In other overnight news, the EU, as foreshadowed on Tuesday evening, has initiated two legal proceedings against the UK in response to the proposed t passed) UK government legislation that would tear up parts of the Brexit withdrawal agreement related to the N. Ireland protocol. This will include, we presume, seeking a ruling on the legality of the proposed legislation (which the UK of course claims is the case). In any event, our view that it is questionable whether the bill will ever get passed through the UK parliament, at least not for long time. GBP was weaker on this on Tuesday but hasn’t extended losses overnight – in fact it is the second best performing G10 currency of the past 24 hours. The Brexit issue nevertheless remains one of the numerous factors likely to be weighing on sentiment towards all things GBP in the weeks and months ahead.
Market have come into the New close with US Treasury yields down 19bps at 10 years and 23bps at 2 years (the latter effectively taking out one quarter point rate rise it had priced in pre-Fed). Equities extended the initial positive Fed reaction to be 1.5% higher for the S&P500 by the close with the NASDAQ +2.5%, though both are back a bit from their best intra-day post-Fed levels.
In FX it is the of late highly risk sensitive AUD that has fared best overnight, building on pre-Fed gains to rise by 1.9% and now back just above 0.7000. After GBP, the JPY and NZD both show gains of more than 1%, the former in front of what in now going to be an important BoJ meeting tomorrow and the latter in front of this morning’s Q1 GDP figures. The DXY USD index is 0.6% at the New York close, and the broader Bloomberg BBDXY index 0.9% weaker.
AUD outperformance comes despite hat has been a generally poor night for commodities, where iron ore futures are off 1.6% and oil down between $2.40 (Brent) and $3.20 (WTI).
- A packed calendar today which includes NZ GDP first up, Australia May Labour Force survey and the Bank of England tonight, plus no less than 9 ECB speakers popping up at various points in the day and following yesterday’s emergency Governing Council Meeting.

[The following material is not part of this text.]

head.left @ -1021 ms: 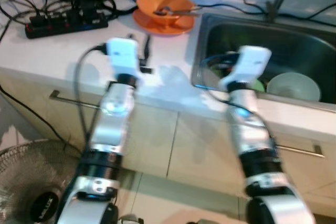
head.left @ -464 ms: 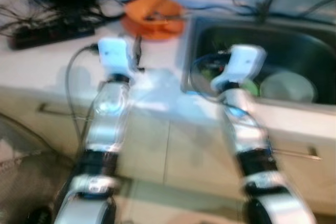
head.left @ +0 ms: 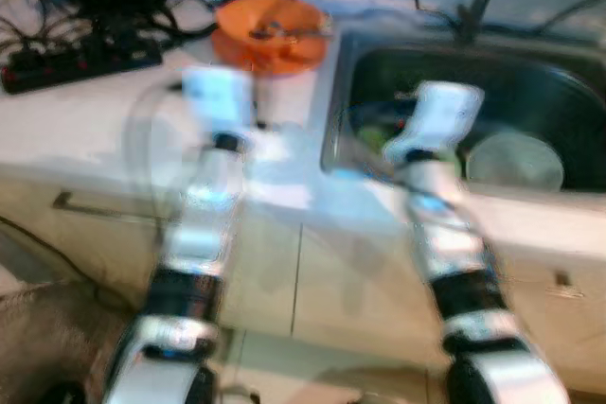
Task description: Kitchen organization
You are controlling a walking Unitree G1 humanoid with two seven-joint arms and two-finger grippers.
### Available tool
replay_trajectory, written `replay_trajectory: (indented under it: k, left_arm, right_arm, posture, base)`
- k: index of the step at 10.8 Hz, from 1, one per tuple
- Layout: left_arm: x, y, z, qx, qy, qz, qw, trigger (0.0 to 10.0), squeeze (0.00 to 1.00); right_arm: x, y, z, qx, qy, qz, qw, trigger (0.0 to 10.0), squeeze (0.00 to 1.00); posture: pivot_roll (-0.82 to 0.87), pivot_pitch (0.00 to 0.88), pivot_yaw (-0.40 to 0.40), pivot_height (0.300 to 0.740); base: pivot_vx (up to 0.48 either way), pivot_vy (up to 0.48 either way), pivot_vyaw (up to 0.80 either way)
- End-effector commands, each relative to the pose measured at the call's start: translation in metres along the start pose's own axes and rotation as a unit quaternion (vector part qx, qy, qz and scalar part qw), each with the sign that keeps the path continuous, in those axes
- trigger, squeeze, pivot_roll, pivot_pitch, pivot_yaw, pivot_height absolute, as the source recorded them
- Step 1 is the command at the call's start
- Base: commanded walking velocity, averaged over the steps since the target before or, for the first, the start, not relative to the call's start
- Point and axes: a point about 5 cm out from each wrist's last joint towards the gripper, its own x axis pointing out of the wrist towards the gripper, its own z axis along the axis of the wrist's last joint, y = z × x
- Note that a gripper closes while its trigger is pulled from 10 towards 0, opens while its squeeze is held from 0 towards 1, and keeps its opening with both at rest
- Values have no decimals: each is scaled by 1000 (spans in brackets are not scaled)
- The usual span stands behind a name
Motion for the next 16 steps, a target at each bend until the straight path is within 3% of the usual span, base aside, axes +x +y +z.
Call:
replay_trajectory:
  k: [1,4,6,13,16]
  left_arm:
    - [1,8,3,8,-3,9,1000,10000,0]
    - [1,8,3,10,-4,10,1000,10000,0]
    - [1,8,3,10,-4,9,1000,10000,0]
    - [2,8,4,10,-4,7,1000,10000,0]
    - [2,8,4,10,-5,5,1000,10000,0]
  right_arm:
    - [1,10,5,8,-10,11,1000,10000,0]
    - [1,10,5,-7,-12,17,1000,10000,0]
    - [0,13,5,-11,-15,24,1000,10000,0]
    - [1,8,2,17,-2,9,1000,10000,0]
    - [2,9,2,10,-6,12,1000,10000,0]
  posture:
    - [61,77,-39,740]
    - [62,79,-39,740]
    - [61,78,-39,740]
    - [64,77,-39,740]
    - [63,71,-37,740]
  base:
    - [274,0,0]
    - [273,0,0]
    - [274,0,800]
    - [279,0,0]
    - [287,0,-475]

- For NZD GDP, our BNZ colleagues are picking a flat result, against a market consensus for 0.6% (both inside a -0.2% to 0.9% spread of market estimates). The RBNZ, in its May MPS, estimated a 0.7% increase in Q1 GDP, but also a 1.3% advance for Q2, whereas BNZ picks a 2.0% rebound in Q2 (with upside risk).
- On the Labour Force data, Employment growth has slowed over the past couple of months, struggling to eat further into the pool of unemployed even as labour demand remains strong. NAB forecasts a solid employment gain of 30k for May, enough to trip the rounding barrier to an unemployment print of 3.8% (it was 3.853% unrounded in April). That’s not far from consensus for +25k and 3.8%. With Easter falling between the survey reference periods this year, seasonal adjustment adds some further uncertainty to today’s figures. Ahead of this we get June’s Consumer inflation expectations number for June; in May it was 5.0%, which was actually down on 5.18% in April.
- Data wise elsewhere, the key numbers will be weekly US jobless claims (of late on a slightly rising trend, 218k expected after 229k last week); US May Housing Starts (seen -1.8% after -0.2%) and the Philly Fed Business Outlook (seen at 5.0 after 2.6 last time). Also Japan trade, China new home prices and final EZ CPI.
- For the Bank of England, where NAB expects a 25bp rise in Bank rate, and where the market goes into it priced for about 35bps of tightening, i.e. closer to 25 than 50, but not by that much) and with all bar one of the 45 analysts polled by Bloomberg expecting only 25bps.